Корабль снова вздрогнул в унисон с ней. Этот рывок был жестче – его породили наряженные мышцы и сжатые зубы. Он свидетельствовал о сосредоточенности и контроле и знаменовал то, что воля Октавии одолела машинный дух судна.
«Эхо проклятия» никогда не общался с помощью слов – его эмоциональные импульсы и желания преображались в слова только тогда, когда человеческий разум Октавии пытался придать им смысл. Однако, сдаваясь, он не издал даже этих мнимых звуков. Девушка просто почувствовала, как машинный дух отпрянул под давлением ее воли и возбуждение пошло на спад.
– Маяки, – пробормотала она вслух. – Маяки в ночи. Клинок света. Воплощенная воля Императора. Триллионы кричащих душ. Все мужчины, женщины и дети, отданные машинам Золотого Трона с первого дня существования Империи. Я вижу их. Я слышу их. Я вижу звук. Я слышу свет.
В ушах зашептали голоса. Известия передавались от палубы к палубе мучительно медленно – ведь говорившие были людьми, ограниченными человеческой речью. Октавии не требовалось сверяться с гололитическими звездными картами. Ей ни к чему был весь лязг и гудение ауспиков дальнего действия.
– Полная остановка, – прошептала она блестящими от слюны губами. – Полная остановка.
Спустя минуту, или час, или год – Октавия не была уверена – на ее плечо опустилась рука.
– Октавия, – произнес низкий рокочущий голос.
Она закрыла свое тайное око и открыла человеческие глаза. Их залепил прозрачный гной, и пришлось с силой поднимать веки. Это было больно. Девушка почувствовала мягкую ткань повязки, закрывающей лоб.
– Воды, – прохрипела она.
Ее служители переговаривались неподалеку, но руки, поднявшие грязную фляжку к ее губам, были закованы в полуночно-синюю броню. Даже мельчайшие из сочленений доспехов на костяшках приглушенно порыкивали.
Она сделала глоток, отдышалась и глотнула снова. Трясущимися руками навигатор стерла холодный и липкий пот со лба, а затем вытащила иголки инжекторов из запястий. Кабели на висках и на горле пока подождут.

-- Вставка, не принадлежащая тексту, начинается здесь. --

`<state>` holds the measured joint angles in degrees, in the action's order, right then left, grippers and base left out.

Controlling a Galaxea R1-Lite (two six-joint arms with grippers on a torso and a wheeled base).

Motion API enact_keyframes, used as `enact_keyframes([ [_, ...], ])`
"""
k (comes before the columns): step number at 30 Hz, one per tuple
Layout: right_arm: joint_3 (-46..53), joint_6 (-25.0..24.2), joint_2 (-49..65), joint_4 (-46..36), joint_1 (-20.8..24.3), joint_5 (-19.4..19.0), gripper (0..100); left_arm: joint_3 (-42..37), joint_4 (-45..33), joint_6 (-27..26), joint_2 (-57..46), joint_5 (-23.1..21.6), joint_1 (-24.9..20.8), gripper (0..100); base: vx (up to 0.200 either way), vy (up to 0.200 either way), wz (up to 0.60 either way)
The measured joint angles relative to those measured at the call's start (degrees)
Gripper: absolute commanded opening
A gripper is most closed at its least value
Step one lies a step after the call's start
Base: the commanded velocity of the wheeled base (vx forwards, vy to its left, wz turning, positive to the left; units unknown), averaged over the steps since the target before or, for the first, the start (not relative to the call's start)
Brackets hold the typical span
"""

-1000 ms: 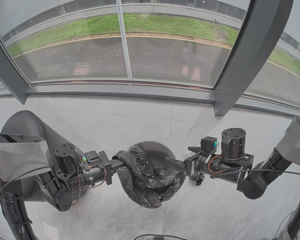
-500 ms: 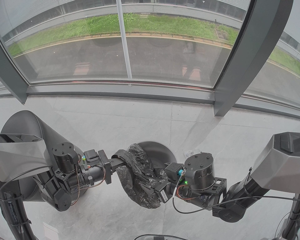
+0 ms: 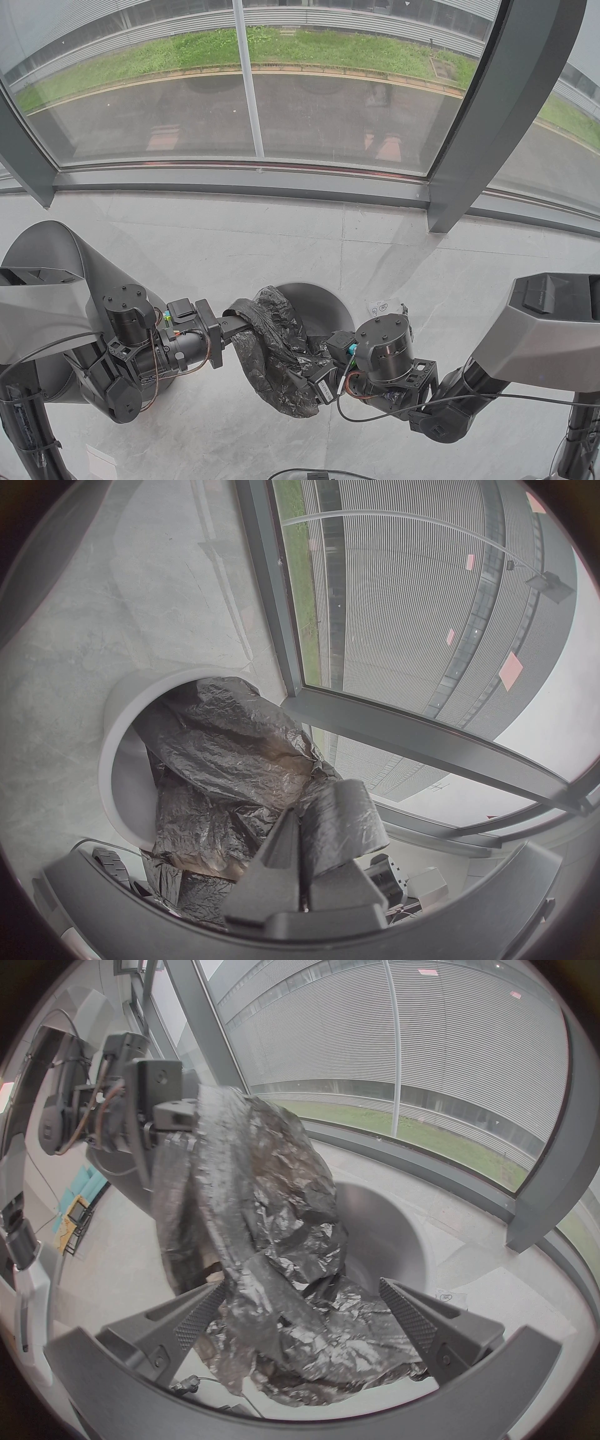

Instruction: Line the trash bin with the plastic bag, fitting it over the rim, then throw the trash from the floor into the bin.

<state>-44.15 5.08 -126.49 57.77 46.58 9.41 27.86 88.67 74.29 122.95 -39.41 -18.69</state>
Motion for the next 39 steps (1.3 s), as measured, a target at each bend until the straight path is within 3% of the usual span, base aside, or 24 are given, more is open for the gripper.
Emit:
enact_keyframes([
  [7, -3.25, 0.49, -2.76, 0.44, -0.96, 4.07, 100, -0.52, 0.00, -0.45, -0.93, 0.00, -0.57, 0, 0.000, 0.000, 0.00],
  [11, -4.63, 0.46, -3.36, 0.69, -1.24, 7.08, 100, -1.07, 0.00, -3.62, -1.18, 0.00, -1.05, 0, 0.000, 0.000, 0.00],
  [17, -5.46, 0.39, -3.17, 0.88, -1.51, 8.13, 100, -1.62, -0.13, -7.27, -1.12, 0.11, -1.32, 0, 0.000, 0.000, 0.00],
  [24, -5.81, 0.38, -2.78, 4.35, -2.01, 8.92, 100, -2.32, -0.60, -16.02, -0.10, 0.30, -1.07, 0, 0.000, 0.000, 0.00],
  [33, -7.03, 0.49, -2.56, 6.11, -4.85, 11.34, 100, -3.11, -0.62, -19.88, 0.45, 0.46, -0.77, 0, 0.000, 0.000, 0.00],
  [36, -7.14, 0.44, -2.54, 6.11, -5.38, 11.34, 100, -3.22, -0.68, -24.65, 0.83, 0.50, -0.60, 0, 0.000, 0.000, 0.00],
  [39, -7.25, 0.41, -2.58, 6.13, -5.60, 11.34, 100, -3.55, -0.76, -33.57, 1.39, 0.50, -0.51, 0, 0.000, 0.000, 0.00],
])
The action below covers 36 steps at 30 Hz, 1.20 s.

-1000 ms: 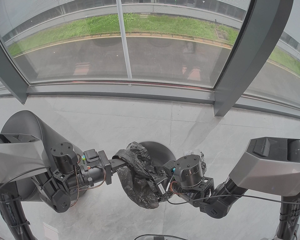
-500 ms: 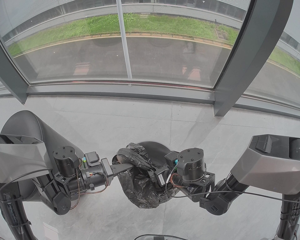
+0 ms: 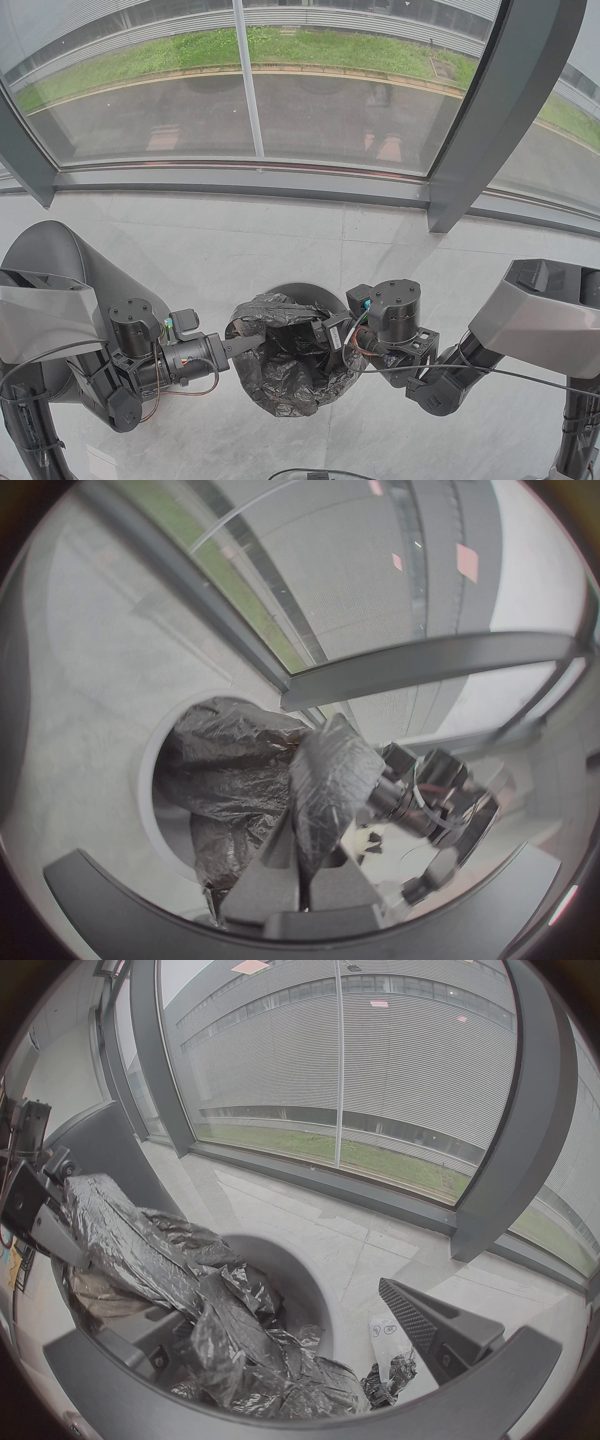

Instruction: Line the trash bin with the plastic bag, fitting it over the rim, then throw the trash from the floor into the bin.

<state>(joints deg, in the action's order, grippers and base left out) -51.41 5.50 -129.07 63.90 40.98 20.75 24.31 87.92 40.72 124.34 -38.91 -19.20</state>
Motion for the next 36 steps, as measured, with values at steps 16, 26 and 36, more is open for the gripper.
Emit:
enact_keyframes([
  [16, -3.47, -0.09, -0.78, -0.02, -1.77, 0.02, 100, 0.99, -7.07, -34.15, 2.50, 13.41, 0.74, 0, 0.000, 0.000, 0.00],
  [26, -6.01, -0.30, -1.79, 0.04, -3.64, 0.02, 100, 7.58, -9.75, -34.69, 2.47, 15.46, 0.93, 0, 0.000, 0.000, 0.00],
  [36, -10.93, -0.13, -5.49, 3.38, -4.74, 2.35, 100, 13.84, -14.90, -38.16, 2.52, 18.80, 1.04, 0, 0.000, 0.000, 0.00],
])
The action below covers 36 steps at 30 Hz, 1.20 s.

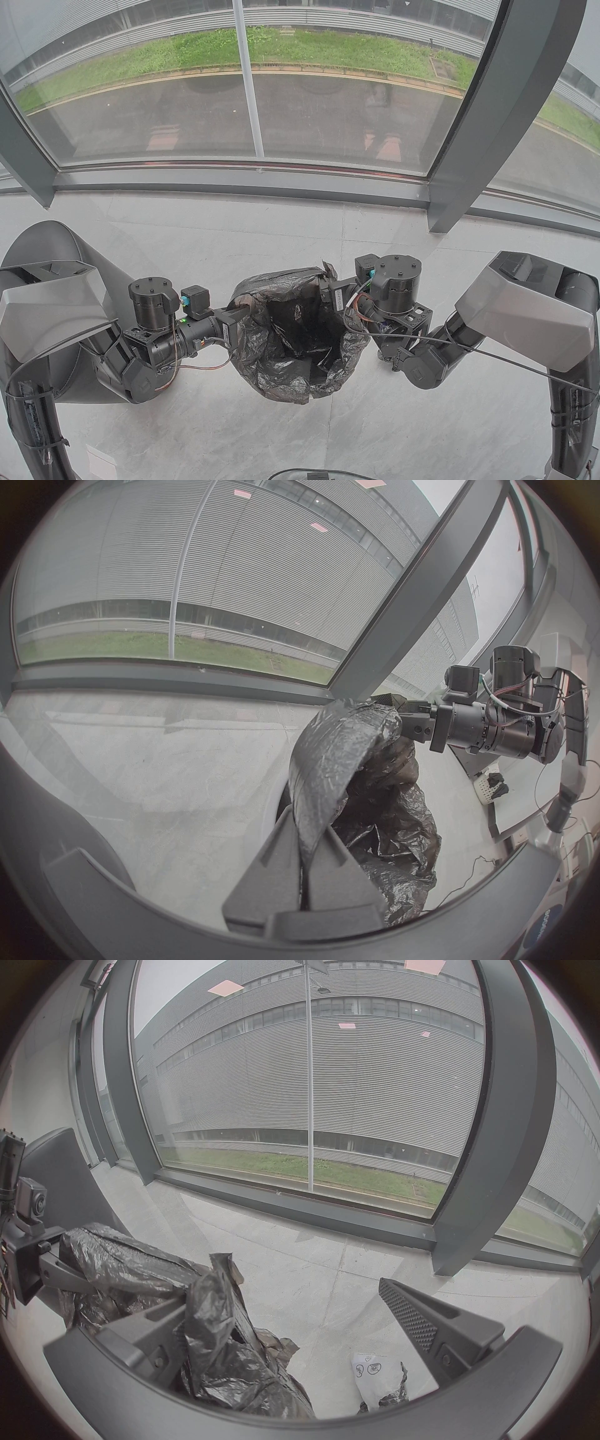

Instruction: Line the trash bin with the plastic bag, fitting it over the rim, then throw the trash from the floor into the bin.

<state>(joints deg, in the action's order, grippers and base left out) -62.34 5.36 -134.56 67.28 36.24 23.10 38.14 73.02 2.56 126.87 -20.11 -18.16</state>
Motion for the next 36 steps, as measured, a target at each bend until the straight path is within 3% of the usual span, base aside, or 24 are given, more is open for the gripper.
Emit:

– Сколько? – наконец спросила она.
– Шестнадцать ночей, – ответил Талос. – Мы прибыли туда, куда надо.
Прикрыв глаза, Октавия вновь осела на троне. Она заснула прежде, чем Вуларай накрыла ее дрожащее тело одеялом.

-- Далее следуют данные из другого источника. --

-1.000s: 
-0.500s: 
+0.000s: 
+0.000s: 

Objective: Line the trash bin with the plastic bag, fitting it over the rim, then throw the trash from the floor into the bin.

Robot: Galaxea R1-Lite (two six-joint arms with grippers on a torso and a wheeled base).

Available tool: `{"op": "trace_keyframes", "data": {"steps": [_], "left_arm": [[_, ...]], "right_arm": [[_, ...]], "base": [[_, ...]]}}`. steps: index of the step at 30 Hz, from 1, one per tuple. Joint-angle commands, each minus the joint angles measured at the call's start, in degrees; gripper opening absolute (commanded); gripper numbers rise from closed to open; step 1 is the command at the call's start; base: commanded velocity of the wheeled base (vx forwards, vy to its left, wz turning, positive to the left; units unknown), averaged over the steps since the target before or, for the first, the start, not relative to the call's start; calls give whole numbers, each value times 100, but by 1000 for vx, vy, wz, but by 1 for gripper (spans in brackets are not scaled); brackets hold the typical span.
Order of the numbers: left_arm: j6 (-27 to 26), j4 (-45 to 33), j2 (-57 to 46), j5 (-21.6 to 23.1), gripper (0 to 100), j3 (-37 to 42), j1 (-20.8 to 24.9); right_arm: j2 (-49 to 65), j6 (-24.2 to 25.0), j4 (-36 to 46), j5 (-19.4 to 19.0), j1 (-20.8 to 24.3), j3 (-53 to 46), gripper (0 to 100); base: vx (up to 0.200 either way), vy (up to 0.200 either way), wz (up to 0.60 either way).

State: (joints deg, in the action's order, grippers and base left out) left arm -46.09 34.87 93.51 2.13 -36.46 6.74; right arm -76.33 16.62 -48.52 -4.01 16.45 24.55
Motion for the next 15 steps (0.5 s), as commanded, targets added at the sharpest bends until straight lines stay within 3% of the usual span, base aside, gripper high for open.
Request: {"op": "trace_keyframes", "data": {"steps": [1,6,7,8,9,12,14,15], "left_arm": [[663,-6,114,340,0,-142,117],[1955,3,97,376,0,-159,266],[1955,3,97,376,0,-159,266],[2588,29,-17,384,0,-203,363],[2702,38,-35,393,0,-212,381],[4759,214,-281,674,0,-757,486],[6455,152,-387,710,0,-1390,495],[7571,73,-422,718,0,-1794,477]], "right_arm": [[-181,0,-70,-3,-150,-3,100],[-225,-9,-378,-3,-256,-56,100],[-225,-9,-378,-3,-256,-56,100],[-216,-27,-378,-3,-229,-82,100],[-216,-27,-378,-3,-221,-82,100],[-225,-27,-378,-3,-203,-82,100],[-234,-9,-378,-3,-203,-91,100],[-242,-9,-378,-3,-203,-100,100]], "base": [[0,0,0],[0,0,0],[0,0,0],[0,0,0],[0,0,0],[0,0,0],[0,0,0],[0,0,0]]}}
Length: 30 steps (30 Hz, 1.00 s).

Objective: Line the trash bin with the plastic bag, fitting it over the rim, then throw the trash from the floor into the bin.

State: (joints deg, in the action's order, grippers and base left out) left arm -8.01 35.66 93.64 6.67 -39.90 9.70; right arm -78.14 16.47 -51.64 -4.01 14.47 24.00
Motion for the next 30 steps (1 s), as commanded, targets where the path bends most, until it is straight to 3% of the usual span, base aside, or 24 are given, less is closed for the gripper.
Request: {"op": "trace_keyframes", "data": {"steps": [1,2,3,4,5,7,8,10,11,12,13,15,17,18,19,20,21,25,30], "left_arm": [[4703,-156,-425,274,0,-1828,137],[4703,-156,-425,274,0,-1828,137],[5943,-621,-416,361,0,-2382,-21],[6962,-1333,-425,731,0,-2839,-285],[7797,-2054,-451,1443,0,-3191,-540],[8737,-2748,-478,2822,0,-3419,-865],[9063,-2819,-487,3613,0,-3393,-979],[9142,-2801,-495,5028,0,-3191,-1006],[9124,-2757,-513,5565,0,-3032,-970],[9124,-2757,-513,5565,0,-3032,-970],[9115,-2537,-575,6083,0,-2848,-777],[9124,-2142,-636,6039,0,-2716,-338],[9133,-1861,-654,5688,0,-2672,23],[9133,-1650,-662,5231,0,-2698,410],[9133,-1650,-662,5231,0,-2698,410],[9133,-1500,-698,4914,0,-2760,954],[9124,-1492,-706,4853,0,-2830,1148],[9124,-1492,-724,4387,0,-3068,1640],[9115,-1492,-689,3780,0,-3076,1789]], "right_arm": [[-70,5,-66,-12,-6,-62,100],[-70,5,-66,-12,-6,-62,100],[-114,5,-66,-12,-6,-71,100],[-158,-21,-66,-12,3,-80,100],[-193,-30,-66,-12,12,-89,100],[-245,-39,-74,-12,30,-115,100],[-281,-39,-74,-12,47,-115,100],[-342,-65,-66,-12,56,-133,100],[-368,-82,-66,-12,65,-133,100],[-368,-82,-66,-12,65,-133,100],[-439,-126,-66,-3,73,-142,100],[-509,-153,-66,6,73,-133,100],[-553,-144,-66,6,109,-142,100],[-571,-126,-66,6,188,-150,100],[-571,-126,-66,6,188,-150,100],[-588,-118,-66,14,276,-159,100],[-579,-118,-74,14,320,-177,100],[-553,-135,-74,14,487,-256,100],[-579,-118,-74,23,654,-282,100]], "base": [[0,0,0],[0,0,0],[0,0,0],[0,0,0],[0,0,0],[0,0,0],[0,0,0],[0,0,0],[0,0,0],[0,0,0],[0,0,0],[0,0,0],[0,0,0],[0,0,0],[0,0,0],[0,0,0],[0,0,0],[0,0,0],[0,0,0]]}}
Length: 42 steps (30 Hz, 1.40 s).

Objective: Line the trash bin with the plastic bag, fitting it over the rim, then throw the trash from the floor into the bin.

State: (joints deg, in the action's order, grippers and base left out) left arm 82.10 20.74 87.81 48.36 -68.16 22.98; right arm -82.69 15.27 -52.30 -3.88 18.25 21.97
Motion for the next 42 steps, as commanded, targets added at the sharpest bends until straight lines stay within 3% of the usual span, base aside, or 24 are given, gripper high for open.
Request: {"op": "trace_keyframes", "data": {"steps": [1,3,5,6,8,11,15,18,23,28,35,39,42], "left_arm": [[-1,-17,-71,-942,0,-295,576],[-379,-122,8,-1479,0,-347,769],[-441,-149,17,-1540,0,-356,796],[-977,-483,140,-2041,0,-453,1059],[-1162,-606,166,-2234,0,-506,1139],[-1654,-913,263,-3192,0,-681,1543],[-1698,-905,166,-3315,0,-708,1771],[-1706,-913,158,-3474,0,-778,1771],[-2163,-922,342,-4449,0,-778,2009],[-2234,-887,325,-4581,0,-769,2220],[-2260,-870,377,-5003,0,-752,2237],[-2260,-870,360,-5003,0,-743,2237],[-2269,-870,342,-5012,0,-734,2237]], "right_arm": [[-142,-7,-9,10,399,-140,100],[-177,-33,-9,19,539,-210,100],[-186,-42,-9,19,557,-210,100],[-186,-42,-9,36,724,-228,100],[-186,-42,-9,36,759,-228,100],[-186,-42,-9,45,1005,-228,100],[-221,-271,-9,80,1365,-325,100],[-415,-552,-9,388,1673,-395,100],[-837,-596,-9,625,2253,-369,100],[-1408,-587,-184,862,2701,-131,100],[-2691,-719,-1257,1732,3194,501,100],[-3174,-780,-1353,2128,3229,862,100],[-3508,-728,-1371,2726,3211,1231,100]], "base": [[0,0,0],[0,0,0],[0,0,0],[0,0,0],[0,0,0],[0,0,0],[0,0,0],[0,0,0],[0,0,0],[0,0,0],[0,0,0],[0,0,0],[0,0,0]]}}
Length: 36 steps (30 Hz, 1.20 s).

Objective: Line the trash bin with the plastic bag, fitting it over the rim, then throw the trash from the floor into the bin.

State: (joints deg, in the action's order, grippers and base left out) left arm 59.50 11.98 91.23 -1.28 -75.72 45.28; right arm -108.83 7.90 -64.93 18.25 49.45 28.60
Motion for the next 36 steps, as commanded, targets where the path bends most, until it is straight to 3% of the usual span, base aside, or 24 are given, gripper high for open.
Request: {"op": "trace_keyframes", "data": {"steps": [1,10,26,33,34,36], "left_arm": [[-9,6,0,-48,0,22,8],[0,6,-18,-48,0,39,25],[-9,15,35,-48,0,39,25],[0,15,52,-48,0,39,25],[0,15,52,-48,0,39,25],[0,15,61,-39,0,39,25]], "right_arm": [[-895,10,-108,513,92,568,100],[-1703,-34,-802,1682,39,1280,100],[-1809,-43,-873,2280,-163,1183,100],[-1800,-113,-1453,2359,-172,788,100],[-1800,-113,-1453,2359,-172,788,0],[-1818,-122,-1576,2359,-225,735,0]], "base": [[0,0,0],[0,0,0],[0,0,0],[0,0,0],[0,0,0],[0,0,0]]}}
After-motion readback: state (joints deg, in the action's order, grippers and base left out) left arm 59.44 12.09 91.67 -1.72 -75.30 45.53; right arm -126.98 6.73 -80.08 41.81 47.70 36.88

– Ей надо поесть, – заметила служительница. – Больше двух недель… Ребенок…
– Делай, что хочешь, – сказал Талос замотанной в повязки смертной. – Меня это не касается. Разбуди ее через шесть часов и приведи к камерам пыток. К тому времени все будет готово.
Она снова нацепила респиратор. Дыхание в нем звучало низко и сипло. Маска, закрывавшая рот и нос, убивала все вкусы и запахи, кроме запаха ее несвежего дыхания и хлорной вони, обжигавшей язык и нёбо.

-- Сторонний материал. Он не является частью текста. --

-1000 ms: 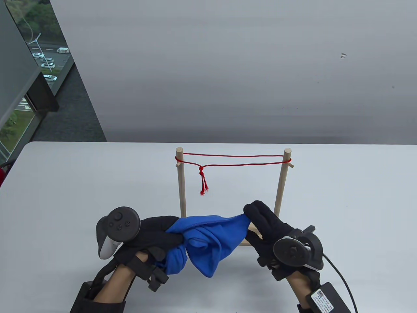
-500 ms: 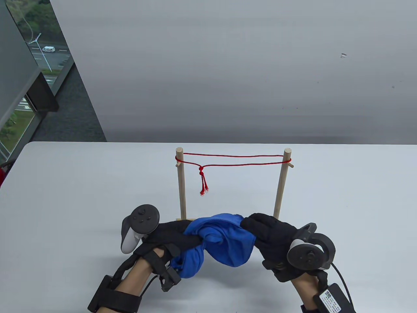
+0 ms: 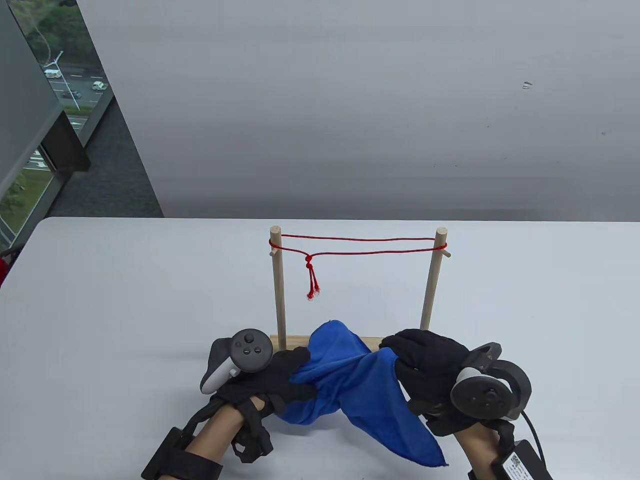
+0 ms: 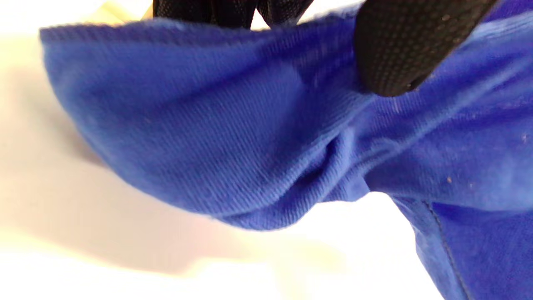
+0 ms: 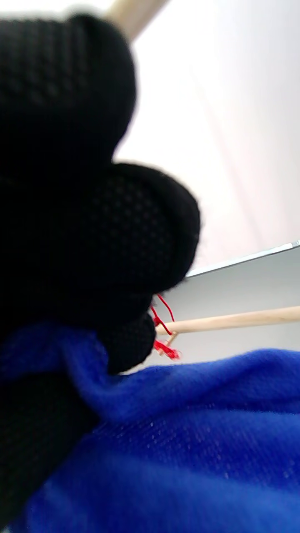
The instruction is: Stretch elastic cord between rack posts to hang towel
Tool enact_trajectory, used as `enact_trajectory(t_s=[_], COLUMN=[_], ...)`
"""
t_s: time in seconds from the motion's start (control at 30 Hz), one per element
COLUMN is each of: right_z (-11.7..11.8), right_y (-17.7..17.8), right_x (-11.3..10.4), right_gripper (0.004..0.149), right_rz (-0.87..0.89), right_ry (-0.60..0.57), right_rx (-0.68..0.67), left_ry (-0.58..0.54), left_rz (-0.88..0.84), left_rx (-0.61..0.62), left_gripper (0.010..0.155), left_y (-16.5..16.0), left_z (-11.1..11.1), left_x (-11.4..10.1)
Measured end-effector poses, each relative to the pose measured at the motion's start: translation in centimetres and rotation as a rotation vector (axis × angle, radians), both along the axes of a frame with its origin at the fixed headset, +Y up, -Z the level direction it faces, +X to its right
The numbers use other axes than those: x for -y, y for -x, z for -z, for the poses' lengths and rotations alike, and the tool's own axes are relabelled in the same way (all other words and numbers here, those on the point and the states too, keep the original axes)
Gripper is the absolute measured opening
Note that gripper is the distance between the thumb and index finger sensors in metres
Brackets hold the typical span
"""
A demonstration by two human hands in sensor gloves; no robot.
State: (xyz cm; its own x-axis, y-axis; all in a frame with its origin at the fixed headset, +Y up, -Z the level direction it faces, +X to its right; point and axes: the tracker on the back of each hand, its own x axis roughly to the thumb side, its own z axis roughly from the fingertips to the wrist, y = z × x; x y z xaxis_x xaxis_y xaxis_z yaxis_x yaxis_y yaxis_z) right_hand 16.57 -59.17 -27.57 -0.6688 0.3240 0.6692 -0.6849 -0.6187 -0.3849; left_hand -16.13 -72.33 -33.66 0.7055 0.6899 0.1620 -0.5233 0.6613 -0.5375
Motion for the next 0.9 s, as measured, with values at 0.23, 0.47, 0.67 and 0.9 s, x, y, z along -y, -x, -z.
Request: enact_trajectory(t_s=[0.23, 0.47, 0.67, 0.9], right_z=[-0.3, -0.1, 0.5, 1.3], right_y=[-0.7, 0.8, 2.6, 4.5], right_x=[-1.6, -2.6, -3.0, -3.2], right_gripper=[0.041, 0.041, 0.041, 0.041], right_rz=[-0.029, -0.096, -0.151, -0.195], right_ry=[-0.013, 0.013, 0.058, 0.113], right_rx=[0.148, 0.22, 0.23, 0.158], left_ry=[-0.13, -0.379, -0.399, -0.367], left_rz=[-0.022, -0.121, -0.251, -0.236], left_rx=[-0.101, -0.12, -0.028, 0.022], left_gripper=[0.082, 0.067, 0.067, 0.085], left_y=[1.7, 0.3, -2.7, -6.4], left_z=[-1.4, -4.1, -5.7, -5.1], left_x=[-2.3, -7.2, -10.1, -11.4])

Талос встал у нее за спиной, предположительно для того, чтобы наблюдать за происходящим. Но Октавии невольно подумалось, что он хочет помешать ей сбежать.
Шести часов сна было недостаточно, далеко недостаточно. Октавия ощущала усталость как настоящую болезнь, делающую ее медлительной и слабой и заставлявшую кровь медленнее течь в жилах.
– Сделай это, – приказал ей Талос.
Она не подчинилась – по крайней мере, не сразу. Она прошлась между скованных цепями тел, меж хирургических столов, на которых они лежали. По пути Октавия огибала сервиторов, запрограммированных на единственную задачу – поддержание жизни в этих останках еще на какое-то время.